What can you do in 60 seconds? Watch another advertisment on TV? Read 250 words? Run a mile? What would you say if I tell you that you can change your life in these same 60 seconds? Let`s start from the beginning. We are a group of people who have been interested in football and basketball all their lives. We have watched, listened and studied a countless amount of sport games in details. Now we are proud to say we know the game. And we want to share that information with you. All you have to do is trust us. This is absolutely legal! You can win money without leaving your home. Even your couch! All you need is a computer or a smartphone,email,good internet connection and some free 60 seconds. Are you in?

What tips we offers:

After we review all the information about an event that we get from our sources we choose the best tips for you. We offer tips from the biggest leagues in Europe.

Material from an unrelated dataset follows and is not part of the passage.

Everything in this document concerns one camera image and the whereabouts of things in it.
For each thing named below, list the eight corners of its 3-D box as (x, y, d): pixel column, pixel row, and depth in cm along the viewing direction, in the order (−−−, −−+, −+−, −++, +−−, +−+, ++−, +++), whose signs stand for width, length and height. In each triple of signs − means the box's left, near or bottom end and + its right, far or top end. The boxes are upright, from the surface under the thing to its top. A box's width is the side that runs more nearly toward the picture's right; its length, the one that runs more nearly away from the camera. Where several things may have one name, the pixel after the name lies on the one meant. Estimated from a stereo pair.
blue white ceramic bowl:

Football: England - Premier League, Spain - LaLiga, Italy - Serie A, Germany - Bundesliga, Champions League, Europe League; Basketball: Euroleague, Spain ACB, Germany BBL and sometimes national teams.

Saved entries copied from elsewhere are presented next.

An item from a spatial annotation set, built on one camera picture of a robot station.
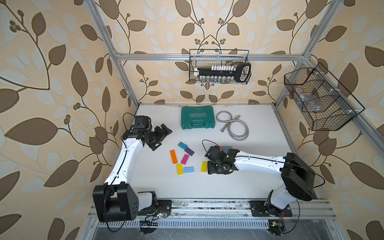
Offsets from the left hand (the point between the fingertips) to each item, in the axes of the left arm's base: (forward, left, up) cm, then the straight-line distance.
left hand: (165, 134), depth 80 cm
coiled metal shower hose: (+17, -47, -19) cm, 53 cm away
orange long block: (-4, -3, -19) cm, 20 cm away
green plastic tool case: (+24, -18, -13) cm, 33 cm away
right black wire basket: (+7, -81, +17) cm, 83 cm away
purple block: (0, -12, -18) cm, 22 cm away
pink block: (+1, -33, -16) cm, 37 cm away
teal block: (+4, -8, -19) cm, 21 cm away
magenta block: (-6, -10, -19) cm, 22 cm away
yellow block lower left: (-12, -7, -20) cm, 24 cm away
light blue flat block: (-12, -13, -20) cm, 26 cm away
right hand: (-13, -27, -16) cm, 34 cm away
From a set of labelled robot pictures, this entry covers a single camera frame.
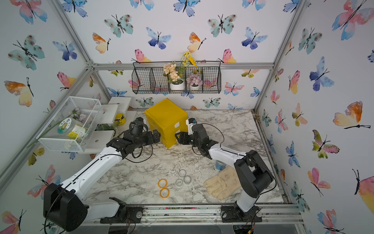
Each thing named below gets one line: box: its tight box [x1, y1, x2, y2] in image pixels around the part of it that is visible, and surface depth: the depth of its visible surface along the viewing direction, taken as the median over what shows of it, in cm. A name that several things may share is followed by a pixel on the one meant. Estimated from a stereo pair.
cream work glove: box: [203, 166, 242, 201], surface depth 86 cm
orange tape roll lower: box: [159, 187, 170, 199], surface depth 82 cm
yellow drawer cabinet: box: [144, 97, 188, 149], surface depth 90 cm
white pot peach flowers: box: [163, 62, 186, 91], surface depth 84 cm
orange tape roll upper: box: [157, 178, 168, 189], surface depth 86 cm
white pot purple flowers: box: [186, 73, 204, 91], surface depth 90 cm
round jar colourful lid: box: [57, 117, 89, 140], surface depth 66 cm

We have subscriptions plans for everyone
visit us: eurobettingtips.com

Contact us: info@eurobettingtips.com


----------



## Eurobettingtips (Apr 2, 2018)

Dear community March finished again great for our members!









Kind regards, Eurobettingtips admin
Website: www.eurobettingtips.com
___________________________________
"Energy and persistence conquer all things".


----------



## Eurobettingtips (Apr 7, 2018)




----------



## Eurobettingtips (Apr 11, 2018)

Kind regards, Eurobettingtips
Website: www.eurobettingtips.com
___________________________________
"Energy and persistence conquer all things".


----------



## Eurobettingtips (Apr 14, 2018)

Dear community for today we have two new active tips!

Football:
Tournament: ?????? - ??????
Date/Time: 14.04.2018/18:30 CET
Event: ?????? - ??????
Pick: ?????? - ??????
Odds: ?????? - ??????
Bookmaker: ?????? - ??????
Stake: 10/10

Basketball:
Tournament: ?????? - ??????
Date/Time: 14.04.2018/18:00 CET
Event: ?????? - ??????
Pick: ?????? - ??????
Odds: ?????? - ??????
Bookmaker: ?????? - ??????
Stake: 10/10

How It Works: http://www.eurobettingtips.com/faq-help

Kind regards, Eurobettingtips 
Website: www.eurobettingtips.com
___________________________________
"Energy and persistence conquer all things".


----------



## Eurobettingtips (Apr 15, 2018)

Dear community BIG Sunday two new available tips on the site!

Basketball Tips:
Tournament: Spain ACB
Date/Time: 15.04.2018/12:30 CET
Event: ????? - ?????
Pick: ???????
Odds: ????
Bookmaker: ?????
Stake: 10/10

Football Tips:
Tournament: Italy - Seria A
Date/Time: 15.04.2018/15:00 CET
Event: ????? - ?????
Pick: ???????
Odds: ????
Bookmaker: ?????
Stake: 10/10

Kind regards, Eurobettingtips 

Website: www.eurobettingtips.com
Contact us: info@eurobettingtips.com
___________________________________
"Energy and persistence conquer all things".


----------



## Eurobettingtips (Apr 16, 2018)

Dear community this week coming playoffs in the Euroleague
the most important events for the year.

Due to these facts we have a great offer for you this week!
we offer a subscription plan from today to Friday for only 12.99 euro.
The conditions are:Minimum 3 tips during this period*(17/04/18 - 20/04/18)
*And if we do not have positive results (min. 2 win tips) we will refund your money!*

Subscription now is active and can be found here:
http://www.eurobettingtips.com/membership-account/membership-levels
and will be active until tomorrow 19:00 CET.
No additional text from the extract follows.